*Exercise:*
Copying exactly, give the lines in the material below from the one with "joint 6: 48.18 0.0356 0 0" to the one with "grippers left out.", ends included, and nothing besides.

===== Provided data =====

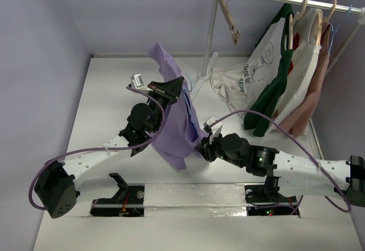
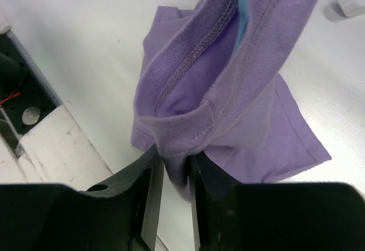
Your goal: Place the t-shirt on the hanger
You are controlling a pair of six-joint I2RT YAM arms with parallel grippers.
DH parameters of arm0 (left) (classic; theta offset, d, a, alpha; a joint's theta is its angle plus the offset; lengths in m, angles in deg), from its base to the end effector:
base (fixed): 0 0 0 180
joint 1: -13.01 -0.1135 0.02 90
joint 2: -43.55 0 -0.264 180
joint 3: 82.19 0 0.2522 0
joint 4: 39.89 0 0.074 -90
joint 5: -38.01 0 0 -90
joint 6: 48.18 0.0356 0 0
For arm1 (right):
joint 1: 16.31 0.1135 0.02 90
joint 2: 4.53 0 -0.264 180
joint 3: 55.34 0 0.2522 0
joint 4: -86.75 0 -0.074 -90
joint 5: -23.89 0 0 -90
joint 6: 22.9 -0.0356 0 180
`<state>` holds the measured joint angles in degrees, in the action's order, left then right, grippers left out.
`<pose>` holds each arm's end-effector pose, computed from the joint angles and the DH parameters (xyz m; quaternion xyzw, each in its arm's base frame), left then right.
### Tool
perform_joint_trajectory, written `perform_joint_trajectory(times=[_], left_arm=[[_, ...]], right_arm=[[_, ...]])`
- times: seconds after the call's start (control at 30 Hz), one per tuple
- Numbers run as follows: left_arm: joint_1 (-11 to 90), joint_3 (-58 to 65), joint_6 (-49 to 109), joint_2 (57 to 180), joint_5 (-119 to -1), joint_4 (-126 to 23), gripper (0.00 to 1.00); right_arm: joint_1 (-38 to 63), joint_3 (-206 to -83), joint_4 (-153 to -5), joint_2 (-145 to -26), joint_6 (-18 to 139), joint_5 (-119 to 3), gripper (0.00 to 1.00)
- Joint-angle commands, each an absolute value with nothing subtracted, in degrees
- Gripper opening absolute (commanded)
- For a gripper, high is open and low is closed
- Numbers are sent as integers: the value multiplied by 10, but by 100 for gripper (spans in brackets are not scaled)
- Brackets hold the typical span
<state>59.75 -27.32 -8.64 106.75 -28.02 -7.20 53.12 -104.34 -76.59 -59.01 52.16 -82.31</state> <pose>0.1802 -0.1704 0.3565 -0.1916 0.5242 -0.5422 0.6281 0.0858 0.2005 0.2635 -0.3061 0.7663 0.2845 0.4880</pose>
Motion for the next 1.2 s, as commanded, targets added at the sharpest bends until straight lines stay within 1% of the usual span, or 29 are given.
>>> perform_joint_trajectory(times=[0.0, 0.03, 0.13, 0.23, 0.43, 0.6, 0.67, 0.77, 0.83, 0.93, 1.03, 1.17], left_arm=[[594, -276, -103, 1067, -284, -5, 0], [594, -279, -107, 1070, -291, -5, 0], [599, -284, -120, 1068, -295, -12, 0], [599, -290, -126, 1062, -298, -19, 0], [605, -295, -142, 1057, -313, -20, 0], [610, -298, -149, 1048, -323, -20, 0], [610, -297, -143, 1039, -318, -28, 0], [610, -289, -131, 1027, -305, -54, 0], [610, -282, -123, 1024, -305, -65, 0], [610, -283, -124, 1023, -305, -65, 0], [610, -288, -128, 1024, -305, -58, 0], [610, -286, -128, 1022, -303, -59, 0]], right_arm=[[537, -1081, -764, -603, 519, -884, 31], [537, -1086, -762, -610, 516, -918, 33], [537, -1111, -749, -638, 515, -987, 34], [537, -1130, -731, -660, 509, -1027, 33], [537, -1120, -769, -677, 509, -1011, 33], [537, -1121, -772, -688, 502, -1027, 33], [537, -1125, -751, -683, 493, -1026, 35], [537, -1122, -726, -646, 480, -970, 49], [537, -1112, -708, -605, 461, -935, 62], [537, -1100, -679, -551, 442, -900, 66], [537, -1096, -657, -518, 434, -872, 66], [537, -1085, -635, -507, 424, -895, 66]])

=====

*Answer below:*
joint 6: 48.18 0.0356 0 0
For arm1 (right):
joint 1: 16.31 0.1135 0.02 90
joint 2: 4.53 0 -0.264 180
joint 3: 55.34 0 0.2522 0
joint 4: -86.75 0 -0.074 -90
joint 5: -23.89 0 0 -90
joint 6: 22.9 -0.0356 0 180
`<state>` holds the measured joint angles in degrees, in the action's order, left then right, grippers left out.

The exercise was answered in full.